Andrew T Lyman

experimentalist

2011

The Best Short Horror Stories I’ve Found

Having had considerable trouble hunting down a list of similar design, and in celebration of the moving into my favorite month (October for those of you who haven’t come out of your holes for a while) I have decided to compile, with minimal effort, a list of my favorite short horror fiction.

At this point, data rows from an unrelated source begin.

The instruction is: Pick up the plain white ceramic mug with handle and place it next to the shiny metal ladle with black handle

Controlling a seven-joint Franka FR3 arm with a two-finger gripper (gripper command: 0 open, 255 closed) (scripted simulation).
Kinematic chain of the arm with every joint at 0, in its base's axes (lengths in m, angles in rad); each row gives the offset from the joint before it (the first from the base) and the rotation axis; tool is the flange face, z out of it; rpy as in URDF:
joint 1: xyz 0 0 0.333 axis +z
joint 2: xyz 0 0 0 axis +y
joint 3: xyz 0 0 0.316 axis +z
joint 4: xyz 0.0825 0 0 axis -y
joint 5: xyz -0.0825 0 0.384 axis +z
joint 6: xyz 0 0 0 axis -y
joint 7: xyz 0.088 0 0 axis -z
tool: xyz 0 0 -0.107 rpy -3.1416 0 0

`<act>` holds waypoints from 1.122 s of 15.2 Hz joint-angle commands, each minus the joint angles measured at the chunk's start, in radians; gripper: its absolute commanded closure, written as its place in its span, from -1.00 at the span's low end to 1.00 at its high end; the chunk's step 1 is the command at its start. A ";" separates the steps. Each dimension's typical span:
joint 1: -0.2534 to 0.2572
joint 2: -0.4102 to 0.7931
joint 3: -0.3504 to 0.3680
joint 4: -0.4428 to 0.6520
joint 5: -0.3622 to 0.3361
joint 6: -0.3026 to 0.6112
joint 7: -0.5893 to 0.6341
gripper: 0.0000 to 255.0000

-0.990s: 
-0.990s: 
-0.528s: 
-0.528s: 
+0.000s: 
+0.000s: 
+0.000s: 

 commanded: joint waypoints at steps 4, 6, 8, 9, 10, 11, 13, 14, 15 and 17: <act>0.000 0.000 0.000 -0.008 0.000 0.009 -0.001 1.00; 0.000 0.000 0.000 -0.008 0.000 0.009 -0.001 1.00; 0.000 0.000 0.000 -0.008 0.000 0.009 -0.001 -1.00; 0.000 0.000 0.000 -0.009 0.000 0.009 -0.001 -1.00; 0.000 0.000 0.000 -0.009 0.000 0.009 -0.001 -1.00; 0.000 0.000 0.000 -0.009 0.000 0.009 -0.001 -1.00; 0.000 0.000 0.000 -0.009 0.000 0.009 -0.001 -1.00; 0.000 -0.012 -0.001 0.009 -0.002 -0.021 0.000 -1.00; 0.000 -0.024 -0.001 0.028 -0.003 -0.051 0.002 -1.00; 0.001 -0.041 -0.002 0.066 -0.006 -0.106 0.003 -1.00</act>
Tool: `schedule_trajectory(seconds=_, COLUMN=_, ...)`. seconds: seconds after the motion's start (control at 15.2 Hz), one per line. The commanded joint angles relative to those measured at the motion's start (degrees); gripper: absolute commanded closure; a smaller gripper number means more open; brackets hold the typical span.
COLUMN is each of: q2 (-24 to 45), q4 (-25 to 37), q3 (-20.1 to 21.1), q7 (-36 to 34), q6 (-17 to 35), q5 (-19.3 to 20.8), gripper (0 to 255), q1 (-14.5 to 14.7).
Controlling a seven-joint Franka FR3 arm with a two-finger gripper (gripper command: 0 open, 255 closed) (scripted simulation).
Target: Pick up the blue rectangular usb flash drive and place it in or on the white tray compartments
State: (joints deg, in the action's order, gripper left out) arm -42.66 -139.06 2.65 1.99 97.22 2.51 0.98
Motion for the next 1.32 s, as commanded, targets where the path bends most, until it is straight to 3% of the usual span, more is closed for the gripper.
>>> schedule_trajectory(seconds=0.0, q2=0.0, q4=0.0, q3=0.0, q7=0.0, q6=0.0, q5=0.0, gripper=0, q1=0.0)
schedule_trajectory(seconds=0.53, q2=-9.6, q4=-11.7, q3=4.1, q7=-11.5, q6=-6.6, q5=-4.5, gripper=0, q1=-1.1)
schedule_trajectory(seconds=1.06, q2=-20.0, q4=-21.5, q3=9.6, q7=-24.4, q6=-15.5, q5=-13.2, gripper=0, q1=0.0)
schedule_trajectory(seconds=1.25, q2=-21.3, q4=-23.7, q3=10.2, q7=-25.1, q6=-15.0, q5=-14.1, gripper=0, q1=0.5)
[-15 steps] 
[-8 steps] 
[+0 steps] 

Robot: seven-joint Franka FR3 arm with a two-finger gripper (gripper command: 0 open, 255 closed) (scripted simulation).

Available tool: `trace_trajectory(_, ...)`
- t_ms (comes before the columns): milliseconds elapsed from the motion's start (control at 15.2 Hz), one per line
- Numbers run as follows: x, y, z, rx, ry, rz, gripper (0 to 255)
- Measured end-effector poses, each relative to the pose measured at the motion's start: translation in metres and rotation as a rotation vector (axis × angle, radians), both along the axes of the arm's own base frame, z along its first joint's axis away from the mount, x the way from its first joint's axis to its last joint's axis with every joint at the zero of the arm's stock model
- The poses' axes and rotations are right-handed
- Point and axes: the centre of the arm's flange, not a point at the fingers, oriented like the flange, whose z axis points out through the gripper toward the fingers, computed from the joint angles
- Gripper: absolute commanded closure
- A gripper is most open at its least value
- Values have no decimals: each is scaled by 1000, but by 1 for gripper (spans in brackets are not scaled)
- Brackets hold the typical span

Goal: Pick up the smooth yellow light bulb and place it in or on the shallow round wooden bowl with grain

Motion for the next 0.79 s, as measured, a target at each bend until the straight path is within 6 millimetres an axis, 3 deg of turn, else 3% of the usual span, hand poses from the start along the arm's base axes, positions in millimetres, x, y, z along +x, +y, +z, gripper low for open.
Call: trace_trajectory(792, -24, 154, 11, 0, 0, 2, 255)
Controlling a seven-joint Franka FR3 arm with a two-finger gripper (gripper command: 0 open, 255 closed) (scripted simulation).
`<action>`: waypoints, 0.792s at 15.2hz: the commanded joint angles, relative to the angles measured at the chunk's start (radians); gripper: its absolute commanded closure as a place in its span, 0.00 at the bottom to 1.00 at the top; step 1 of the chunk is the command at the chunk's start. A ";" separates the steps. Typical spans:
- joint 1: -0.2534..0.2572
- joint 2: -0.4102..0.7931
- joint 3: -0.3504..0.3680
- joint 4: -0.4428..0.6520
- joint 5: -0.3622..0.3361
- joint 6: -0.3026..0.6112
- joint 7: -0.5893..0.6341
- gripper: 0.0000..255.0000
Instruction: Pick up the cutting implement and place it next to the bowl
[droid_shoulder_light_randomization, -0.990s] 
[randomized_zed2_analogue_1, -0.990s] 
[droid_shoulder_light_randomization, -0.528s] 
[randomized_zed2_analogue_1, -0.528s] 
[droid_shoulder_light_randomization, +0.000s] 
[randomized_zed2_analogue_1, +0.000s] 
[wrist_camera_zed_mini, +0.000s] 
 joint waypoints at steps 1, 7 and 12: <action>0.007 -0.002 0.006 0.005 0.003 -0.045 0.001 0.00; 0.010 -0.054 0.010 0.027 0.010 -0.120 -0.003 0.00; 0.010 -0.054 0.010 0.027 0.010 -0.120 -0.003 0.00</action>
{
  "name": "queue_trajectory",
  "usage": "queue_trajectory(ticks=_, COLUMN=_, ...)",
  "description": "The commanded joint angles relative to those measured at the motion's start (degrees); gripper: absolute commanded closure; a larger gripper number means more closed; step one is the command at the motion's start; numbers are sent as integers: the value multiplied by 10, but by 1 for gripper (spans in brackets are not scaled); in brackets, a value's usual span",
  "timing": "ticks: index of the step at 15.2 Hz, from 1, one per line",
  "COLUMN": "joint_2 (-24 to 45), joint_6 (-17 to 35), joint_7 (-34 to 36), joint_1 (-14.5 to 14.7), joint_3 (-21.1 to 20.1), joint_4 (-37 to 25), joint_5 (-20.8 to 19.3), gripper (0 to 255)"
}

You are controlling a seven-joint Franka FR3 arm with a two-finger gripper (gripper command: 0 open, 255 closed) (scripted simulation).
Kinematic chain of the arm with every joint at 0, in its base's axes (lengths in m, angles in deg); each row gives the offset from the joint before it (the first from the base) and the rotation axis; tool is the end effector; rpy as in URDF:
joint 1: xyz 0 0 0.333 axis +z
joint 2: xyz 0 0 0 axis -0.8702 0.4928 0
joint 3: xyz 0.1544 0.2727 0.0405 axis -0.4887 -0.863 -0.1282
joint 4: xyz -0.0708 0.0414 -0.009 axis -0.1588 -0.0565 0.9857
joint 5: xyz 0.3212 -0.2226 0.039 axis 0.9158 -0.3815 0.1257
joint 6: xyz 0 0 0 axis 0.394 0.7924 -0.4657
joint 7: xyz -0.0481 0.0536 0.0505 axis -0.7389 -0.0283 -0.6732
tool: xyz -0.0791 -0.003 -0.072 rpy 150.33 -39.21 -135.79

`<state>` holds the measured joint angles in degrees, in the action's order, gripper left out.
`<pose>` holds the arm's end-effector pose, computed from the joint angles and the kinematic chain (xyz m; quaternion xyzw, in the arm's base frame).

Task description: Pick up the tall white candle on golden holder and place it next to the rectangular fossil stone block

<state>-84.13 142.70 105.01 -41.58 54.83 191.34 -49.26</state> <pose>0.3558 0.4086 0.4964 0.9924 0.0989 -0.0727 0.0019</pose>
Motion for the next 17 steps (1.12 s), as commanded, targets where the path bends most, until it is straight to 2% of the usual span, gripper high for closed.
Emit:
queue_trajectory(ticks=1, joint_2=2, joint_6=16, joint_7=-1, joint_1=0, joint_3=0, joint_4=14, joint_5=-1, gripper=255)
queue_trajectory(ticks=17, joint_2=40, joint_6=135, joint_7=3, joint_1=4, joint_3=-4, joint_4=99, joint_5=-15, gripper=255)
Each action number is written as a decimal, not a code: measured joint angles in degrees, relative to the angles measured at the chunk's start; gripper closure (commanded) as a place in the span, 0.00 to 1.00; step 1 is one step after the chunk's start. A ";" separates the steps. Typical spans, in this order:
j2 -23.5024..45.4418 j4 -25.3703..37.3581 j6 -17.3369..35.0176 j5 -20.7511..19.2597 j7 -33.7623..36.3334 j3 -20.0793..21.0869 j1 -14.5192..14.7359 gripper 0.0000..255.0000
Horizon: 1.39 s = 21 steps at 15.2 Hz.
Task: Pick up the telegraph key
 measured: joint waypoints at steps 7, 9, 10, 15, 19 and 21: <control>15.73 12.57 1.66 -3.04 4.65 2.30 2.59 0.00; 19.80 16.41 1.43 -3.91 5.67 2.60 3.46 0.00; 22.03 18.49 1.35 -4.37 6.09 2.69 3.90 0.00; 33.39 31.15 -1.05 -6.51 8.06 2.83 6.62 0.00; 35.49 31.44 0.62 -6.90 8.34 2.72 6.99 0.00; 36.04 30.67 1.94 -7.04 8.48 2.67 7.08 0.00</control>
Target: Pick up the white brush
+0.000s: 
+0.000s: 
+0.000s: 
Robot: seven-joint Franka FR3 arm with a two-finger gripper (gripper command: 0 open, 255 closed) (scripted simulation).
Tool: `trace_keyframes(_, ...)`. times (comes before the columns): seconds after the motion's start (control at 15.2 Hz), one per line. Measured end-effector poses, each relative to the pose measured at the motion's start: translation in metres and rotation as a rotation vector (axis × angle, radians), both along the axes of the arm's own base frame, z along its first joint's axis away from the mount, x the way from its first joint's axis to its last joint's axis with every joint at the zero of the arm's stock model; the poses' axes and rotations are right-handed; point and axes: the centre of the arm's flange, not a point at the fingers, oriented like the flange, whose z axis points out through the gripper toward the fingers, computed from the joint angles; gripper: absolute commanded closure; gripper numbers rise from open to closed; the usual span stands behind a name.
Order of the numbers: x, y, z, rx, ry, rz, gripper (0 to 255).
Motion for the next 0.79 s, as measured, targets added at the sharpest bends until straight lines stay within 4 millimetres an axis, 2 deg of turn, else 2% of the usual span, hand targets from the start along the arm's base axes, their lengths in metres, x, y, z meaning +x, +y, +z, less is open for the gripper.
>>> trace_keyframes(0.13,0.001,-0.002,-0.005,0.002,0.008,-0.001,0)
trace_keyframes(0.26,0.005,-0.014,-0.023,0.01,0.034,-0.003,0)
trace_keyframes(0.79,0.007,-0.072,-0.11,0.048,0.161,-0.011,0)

Now some of you may chide my inability to find top ten lists on the internet, but I maintain that horror novels abound, but lists of short stories are scant, and in my finding, unsatisfactory. So, being no sort of authority on the matter, but a self-avowed enthusiast, here is my list of the most interesting, the most affecting, the most chilling horror fiction I have read to date. Absent are descriptions of the stories, for it has been my experience that even rudimentary outlines of plots for short horror fiction take a great deal away from the reading of them, and after ten goes around, any effort on my part to convey the individual scariness or effect would grow redundant and tiresome. So, with all that air cleared, let us now begin.

Le Liste:

1. “Oh Whistle My Lad and I will Come to You” -M.R. James
2. “What Was It?” -Fitz-James O’ Brien
3. “The Thing on the Doorstep” -H.P. Lovecraft
4. “Dreams in the Witch House” -H.P. Lovecraft
5. “The Dunwich Horror” -H.P. Lovecraft
6. “Caterpillars” -E.F. Benson
7. “On Moonlit Road” -Ambrose Bierce
8. “Guests from Gibbet Island” -Washington Irving
9. “The Open Window” -H.H. Munro
10. “The Beckoning Fair One” -Oliver Onions

It must be said that I have quite a specific taste for horror. I prefer supernatural horror, I have read a great deal Victorian era ghost stories for I enjoy their simple structure and quaint air, but seek out, and hold above all else, horror where reason breaks down, and the events or creatures described will unravel the strongest of nerves. Happy reading.

If anyone else comes across some good lists or anthologies for stuff like this, by all means, bring it to my attention. I will say that the best anthology I’ve found is the Modern Library’s excellent Great Tales of Terror and the Supernatural, an indispensable piece of my collection. I have also read nearly everything by H.P. Lovecraft at this point, and have found nothing but enjoyment (via horror) in nearly all of his tales. The only fault of his I can report is a certain tenacity of structure which pervades nearly all of his stories.

So there it is. Enjoy sleeping with the lights on and cover drawn tight, but you should know you are least safe there, for these are phantasms of the mind. Enjoy the coming on of fall.

ADDENDUM
: I would like to add, as number 11 to the list, “The Last Traveler” by Jean Ray. An excellent little tale which I just read last night.

ADDENDUM 2
: add also, “How Fear Left the Long Gallery” by E.F. Benson. An absolutely wonderfully frightful tale indeed. I have only just finished reading it. One of my favorites I must say.